→ **Exercise directions**
Copy out exactly the line that contains "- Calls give" and all lines following it to the end of the data.

→ **Data excerpt**
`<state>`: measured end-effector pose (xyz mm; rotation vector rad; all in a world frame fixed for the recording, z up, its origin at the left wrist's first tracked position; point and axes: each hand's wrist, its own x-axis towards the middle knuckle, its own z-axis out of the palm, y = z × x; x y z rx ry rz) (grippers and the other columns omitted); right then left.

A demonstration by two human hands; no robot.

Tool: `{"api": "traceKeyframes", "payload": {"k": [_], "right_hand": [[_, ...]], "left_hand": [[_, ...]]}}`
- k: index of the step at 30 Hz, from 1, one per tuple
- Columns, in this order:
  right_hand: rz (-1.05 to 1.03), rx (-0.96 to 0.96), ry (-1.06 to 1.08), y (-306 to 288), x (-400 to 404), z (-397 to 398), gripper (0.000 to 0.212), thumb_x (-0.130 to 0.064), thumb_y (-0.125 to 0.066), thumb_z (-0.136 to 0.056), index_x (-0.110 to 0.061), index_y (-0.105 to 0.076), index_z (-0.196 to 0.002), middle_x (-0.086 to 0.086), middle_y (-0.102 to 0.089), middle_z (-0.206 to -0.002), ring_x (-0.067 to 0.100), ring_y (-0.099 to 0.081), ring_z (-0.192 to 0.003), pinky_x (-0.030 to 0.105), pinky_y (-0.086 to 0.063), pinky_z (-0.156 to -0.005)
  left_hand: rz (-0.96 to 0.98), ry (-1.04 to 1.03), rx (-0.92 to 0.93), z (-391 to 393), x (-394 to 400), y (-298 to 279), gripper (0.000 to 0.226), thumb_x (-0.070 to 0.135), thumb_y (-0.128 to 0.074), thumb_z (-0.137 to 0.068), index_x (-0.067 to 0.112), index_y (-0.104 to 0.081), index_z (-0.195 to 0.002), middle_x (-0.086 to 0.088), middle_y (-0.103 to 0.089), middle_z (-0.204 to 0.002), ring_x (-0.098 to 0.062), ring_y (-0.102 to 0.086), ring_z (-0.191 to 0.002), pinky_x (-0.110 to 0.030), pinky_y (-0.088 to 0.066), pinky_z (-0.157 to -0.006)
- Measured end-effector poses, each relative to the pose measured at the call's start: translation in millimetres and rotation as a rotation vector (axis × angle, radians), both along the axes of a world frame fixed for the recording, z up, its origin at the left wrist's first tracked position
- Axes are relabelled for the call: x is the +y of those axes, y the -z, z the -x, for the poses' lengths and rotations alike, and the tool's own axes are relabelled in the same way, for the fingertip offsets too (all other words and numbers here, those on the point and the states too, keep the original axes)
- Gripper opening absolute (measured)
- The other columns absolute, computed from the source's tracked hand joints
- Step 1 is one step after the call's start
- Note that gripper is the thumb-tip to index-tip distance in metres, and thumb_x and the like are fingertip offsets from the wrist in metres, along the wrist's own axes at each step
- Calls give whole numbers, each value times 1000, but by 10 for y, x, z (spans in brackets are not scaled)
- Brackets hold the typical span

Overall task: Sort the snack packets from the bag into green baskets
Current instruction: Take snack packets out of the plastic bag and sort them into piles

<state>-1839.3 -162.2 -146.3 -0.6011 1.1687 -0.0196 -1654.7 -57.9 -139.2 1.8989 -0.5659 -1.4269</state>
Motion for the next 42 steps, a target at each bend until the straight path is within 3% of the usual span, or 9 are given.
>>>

→ **Your solution**
- Calls give whole numbers, each value times 1000, but by 10 for y, x, z (spans in brackets are not scaled)
- Brackets hold the typical span

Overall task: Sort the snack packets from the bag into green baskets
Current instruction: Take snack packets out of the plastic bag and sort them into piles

<state>-1839.3 -162.2 -146.3 -0.6011 1.1687 -0.0196 -1654.7 -57.9 -139.2 1.8989 -0.5659 -1.4269</state>
Motion for the next 42 steps, a target at each bend until the straight path is within 3% of the usual span, or 9 are given.
>>>

There's no more to the answer.